Maybe I'm overstating it with my oh-so-political reasoning and my provocative blog heading, but bear with me- I'm going to be writing about Demolition Man on Wednesday, so you know that'll be a lot more fun. And you know what? Three Kings is actually a pretty fun film too. It's just a thrilling miasma of comedy, action and drama, weighing characters with personality against the undertones of political commentary.

It essentially combines heist movie tropes with the fallout of Desert Storm by sending a group of soldiers- a young father, his fratboy buddy, an undervalued chief sergeant and a cynical major due for retirement- off on a quest for gold bullion. The trouble is, it's all bullion that Saddam Hussein stole from Kuwait, and the four end up violating the ceasefire and bringing the Iraqi Republican Guard down on their heads when it all goes wrong.

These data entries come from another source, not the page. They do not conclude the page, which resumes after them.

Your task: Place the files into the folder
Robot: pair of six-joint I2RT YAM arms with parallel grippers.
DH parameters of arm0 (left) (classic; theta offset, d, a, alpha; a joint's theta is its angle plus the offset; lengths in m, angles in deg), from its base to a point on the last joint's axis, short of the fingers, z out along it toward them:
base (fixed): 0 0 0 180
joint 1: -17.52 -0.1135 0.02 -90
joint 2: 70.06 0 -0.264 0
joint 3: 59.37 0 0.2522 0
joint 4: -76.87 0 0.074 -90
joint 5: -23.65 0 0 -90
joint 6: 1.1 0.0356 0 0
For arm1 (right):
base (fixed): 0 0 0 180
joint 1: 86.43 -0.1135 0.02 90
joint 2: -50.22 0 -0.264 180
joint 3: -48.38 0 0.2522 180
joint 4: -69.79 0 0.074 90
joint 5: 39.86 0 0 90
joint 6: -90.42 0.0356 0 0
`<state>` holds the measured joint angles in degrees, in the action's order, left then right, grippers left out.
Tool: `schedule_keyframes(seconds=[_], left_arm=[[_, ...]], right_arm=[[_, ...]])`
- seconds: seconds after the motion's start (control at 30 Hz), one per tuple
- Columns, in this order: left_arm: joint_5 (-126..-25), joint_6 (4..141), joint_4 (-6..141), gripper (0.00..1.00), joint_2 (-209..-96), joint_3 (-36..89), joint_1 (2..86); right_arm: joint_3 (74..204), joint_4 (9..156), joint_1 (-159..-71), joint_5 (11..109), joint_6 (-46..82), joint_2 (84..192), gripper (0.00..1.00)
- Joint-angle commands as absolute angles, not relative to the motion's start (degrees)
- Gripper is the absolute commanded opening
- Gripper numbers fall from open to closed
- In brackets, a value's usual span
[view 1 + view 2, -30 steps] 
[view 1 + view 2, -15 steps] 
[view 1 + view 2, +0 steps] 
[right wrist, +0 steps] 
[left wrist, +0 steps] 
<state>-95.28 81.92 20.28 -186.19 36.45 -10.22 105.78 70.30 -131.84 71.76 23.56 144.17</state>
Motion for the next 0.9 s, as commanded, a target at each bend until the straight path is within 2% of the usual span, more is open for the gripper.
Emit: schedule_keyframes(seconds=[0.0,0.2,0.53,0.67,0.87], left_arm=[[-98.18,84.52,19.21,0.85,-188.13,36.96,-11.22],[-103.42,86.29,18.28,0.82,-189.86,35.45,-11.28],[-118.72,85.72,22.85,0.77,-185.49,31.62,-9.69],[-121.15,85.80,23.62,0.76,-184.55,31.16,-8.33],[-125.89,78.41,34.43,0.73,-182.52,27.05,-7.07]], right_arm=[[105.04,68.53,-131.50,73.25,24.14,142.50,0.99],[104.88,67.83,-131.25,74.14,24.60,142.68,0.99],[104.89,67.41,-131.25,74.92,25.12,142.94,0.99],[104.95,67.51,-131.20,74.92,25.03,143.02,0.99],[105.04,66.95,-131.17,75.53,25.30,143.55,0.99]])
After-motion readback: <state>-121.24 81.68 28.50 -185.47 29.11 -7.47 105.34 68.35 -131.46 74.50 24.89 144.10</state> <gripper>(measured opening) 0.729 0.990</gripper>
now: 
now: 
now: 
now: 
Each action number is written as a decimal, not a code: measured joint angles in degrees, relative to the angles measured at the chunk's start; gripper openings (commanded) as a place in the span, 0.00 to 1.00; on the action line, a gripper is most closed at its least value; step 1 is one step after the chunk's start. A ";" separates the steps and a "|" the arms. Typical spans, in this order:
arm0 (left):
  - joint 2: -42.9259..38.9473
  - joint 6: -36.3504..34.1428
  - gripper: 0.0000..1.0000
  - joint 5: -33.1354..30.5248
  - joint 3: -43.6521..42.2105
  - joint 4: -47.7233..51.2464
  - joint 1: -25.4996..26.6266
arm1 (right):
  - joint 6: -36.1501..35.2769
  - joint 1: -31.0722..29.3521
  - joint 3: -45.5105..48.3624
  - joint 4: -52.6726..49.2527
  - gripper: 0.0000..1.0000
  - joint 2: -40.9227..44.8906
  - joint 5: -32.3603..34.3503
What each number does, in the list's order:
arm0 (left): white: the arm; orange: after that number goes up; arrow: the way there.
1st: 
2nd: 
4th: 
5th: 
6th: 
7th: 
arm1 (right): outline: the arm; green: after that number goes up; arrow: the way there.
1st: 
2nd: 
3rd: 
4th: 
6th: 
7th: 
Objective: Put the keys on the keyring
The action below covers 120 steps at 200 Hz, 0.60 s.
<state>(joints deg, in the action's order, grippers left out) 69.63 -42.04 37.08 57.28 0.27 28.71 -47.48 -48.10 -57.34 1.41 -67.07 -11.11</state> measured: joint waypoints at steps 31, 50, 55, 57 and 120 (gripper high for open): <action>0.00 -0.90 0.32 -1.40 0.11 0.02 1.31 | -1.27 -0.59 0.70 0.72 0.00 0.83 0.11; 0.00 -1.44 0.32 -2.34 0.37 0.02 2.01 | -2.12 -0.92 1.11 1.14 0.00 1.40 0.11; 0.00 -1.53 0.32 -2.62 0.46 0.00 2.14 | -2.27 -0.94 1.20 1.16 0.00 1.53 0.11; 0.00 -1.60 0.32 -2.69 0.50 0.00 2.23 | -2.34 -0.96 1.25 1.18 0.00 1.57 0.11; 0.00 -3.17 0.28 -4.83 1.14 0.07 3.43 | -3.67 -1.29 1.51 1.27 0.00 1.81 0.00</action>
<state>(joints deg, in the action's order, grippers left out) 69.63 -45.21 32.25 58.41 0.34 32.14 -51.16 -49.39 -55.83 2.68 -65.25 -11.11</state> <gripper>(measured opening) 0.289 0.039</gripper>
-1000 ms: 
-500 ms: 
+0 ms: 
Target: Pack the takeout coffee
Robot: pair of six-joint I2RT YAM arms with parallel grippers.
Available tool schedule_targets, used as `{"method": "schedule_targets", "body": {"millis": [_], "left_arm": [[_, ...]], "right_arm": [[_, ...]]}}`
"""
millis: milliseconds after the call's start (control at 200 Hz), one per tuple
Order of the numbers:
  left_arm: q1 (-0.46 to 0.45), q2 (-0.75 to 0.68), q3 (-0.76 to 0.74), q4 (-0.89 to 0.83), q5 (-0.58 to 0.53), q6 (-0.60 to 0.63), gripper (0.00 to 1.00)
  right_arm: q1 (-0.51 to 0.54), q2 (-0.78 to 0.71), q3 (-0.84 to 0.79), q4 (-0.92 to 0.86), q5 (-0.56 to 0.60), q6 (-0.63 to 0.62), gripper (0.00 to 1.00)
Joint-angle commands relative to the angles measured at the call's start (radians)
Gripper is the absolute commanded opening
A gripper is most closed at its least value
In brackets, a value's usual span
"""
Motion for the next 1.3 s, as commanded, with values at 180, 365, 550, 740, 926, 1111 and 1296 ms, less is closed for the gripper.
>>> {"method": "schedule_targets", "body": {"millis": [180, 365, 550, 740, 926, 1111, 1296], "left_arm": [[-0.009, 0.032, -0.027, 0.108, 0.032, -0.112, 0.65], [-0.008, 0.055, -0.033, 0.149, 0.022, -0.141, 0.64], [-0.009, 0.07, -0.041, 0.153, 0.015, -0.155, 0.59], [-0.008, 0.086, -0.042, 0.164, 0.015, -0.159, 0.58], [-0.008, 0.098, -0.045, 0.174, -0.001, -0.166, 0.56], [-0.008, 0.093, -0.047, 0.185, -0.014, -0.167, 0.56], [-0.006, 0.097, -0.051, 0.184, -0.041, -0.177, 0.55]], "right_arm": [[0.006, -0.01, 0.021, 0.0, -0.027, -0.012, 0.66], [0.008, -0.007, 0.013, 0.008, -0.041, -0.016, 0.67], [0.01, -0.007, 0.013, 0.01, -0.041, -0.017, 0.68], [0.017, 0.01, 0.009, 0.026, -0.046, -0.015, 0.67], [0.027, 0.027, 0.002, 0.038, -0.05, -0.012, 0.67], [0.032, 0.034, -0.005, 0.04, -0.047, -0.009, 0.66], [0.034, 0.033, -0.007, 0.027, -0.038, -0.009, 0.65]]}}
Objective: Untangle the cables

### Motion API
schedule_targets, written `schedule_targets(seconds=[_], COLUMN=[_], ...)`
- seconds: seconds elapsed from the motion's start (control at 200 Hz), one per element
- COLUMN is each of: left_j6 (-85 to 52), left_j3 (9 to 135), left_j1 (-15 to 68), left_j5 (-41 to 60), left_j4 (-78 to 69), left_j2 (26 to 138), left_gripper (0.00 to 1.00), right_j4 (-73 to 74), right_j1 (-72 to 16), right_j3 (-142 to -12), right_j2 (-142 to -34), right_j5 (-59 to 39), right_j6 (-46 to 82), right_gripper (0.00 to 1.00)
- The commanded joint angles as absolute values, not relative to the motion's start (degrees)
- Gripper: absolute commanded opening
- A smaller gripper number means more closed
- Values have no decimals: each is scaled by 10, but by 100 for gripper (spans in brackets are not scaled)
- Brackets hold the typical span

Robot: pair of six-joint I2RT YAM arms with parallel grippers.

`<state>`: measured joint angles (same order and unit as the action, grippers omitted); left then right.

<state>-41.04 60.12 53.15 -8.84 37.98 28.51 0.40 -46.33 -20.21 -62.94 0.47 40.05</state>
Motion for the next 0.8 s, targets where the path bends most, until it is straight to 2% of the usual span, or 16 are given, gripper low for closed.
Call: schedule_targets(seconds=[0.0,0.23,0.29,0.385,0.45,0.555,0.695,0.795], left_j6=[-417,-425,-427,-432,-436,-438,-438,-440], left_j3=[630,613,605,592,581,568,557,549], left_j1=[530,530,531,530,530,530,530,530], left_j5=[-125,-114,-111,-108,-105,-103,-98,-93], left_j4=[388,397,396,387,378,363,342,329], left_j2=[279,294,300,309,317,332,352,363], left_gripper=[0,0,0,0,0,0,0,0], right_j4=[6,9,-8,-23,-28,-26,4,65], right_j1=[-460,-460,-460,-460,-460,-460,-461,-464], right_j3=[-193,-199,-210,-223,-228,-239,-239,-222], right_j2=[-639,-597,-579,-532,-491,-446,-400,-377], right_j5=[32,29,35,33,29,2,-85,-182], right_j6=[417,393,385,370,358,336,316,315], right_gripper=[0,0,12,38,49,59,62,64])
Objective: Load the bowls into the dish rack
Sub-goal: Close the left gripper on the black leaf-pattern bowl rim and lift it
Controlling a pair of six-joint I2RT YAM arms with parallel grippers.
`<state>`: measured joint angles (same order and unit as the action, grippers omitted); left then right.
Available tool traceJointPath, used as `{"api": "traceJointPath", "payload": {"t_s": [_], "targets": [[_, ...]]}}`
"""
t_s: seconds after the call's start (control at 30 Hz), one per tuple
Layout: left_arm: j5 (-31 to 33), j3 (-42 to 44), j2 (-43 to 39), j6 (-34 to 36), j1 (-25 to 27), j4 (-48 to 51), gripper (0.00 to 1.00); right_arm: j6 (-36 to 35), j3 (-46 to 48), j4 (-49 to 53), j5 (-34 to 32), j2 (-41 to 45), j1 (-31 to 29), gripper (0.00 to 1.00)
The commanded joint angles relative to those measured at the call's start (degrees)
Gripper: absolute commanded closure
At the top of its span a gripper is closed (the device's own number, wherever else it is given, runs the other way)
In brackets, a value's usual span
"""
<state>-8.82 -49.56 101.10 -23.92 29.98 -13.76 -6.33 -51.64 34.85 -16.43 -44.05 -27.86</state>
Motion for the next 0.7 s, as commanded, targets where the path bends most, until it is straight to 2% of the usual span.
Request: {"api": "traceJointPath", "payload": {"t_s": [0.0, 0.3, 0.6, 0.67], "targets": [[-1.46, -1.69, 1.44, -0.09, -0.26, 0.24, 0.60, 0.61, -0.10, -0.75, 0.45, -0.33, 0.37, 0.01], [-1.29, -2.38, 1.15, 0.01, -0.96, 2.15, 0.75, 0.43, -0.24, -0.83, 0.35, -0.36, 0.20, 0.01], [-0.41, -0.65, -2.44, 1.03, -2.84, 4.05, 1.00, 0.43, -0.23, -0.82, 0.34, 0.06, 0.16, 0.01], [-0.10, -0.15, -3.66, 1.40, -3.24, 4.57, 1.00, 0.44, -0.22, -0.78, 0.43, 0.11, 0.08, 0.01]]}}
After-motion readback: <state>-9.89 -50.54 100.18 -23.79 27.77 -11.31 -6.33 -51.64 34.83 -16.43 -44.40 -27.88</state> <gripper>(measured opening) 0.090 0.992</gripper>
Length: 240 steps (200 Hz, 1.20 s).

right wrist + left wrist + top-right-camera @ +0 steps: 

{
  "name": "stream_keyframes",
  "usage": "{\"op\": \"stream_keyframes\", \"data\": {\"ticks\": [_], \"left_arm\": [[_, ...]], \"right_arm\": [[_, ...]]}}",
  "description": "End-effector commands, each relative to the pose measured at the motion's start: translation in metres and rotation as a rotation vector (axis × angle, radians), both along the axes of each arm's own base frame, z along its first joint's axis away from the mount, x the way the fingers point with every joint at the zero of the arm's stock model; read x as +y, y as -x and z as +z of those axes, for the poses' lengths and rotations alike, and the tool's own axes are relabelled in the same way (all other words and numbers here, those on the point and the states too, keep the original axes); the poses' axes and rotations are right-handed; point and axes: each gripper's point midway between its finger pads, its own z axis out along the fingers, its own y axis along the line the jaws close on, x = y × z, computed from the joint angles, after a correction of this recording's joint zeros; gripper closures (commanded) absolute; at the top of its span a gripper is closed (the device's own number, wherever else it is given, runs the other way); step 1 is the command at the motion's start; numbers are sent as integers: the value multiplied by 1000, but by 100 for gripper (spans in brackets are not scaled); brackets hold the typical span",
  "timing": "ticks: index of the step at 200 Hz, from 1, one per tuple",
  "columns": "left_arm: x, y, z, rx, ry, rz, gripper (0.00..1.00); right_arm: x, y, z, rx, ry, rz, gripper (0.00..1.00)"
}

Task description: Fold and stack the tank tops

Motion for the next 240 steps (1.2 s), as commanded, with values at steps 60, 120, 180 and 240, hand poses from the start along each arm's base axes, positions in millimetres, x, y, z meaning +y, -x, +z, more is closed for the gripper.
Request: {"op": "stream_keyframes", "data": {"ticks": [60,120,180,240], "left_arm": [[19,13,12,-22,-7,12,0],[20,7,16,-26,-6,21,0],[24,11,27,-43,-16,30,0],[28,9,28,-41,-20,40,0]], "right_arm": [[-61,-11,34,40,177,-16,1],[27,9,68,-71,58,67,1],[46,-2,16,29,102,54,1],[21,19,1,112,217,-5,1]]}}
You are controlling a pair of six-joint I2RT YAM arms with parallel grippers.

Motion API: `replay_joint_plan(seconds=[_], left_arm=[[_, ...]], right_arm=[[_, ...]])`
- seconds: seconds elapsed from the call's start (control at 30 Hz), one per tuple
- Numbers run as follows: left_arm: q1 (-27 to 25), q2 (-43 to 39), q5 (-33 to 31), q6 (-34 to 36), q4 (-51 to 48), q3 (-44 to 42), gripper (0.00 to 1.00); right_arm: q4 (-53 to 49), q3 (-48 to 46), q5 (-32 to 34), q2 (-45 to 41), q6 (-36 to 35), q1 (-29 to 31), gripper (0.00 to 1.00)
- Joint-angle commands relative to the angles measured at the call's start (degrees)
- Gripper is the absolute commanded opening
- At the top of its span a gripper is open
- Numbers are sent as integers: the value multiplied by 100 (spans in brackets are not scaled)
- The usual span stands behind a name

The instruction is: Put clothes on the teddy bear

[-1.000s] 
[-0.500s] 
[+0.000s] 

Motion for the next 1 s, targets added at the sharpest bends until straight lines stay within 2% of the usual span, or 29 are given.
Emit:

There are scenes like those in latter Iraq war films, where characters sit about discussing what's wrong with them as human beings and what's wrong with America as a country, but it never seems preachy. With George Clooney's Major Archie Gates, wondering what was achieved in this minor set-to with Iraq seems a matter of course for him, and far less conspicuous than Clooney's latter visits to the same area in Syriana (which is obviously without humour) or The Men Who Stare At Goats (which is entirely humorous).

Elsewhere, the inevitable diatribe about America's arrogance is delivered fittingly by a more unconventional torturer than we normally get in American cinema. Amir, played by Cliff Curtis, is not some hulking mute or pantomime evil character while torturing our protagonist, he's a man who's genuinely been wronged by his own country and by America itself. Antagonists with proper dimensions are sorely missed in most other Iraq movies.

People will cite Sam Mendes' Jarhead as a great Iraq war movie, but I remember being distinctly underwhelmed by that when I first saw it. I should probably revisit it, but I can only remember it doing things that David O. Russell does better in Three Kings, with Mendes only really being reinforced by the "This really happened" mantra.

The one that does stand out as better is obviously The Hurt Locker, but as I said, you can have a lot more fun with Three Kings. The Hurt Locker is a damn fine film, but it's not one I like to see again too often. Three Kings tempers its social and political conscience with a plot that goes beyond the foreign policy implications and just outright entertains its audience.

There are the same stark visuals and washed out colours, but what you're looking at is still enjoyable on many levels. Can America produce another war movie like this, as long as they're tooling around in the Middle East?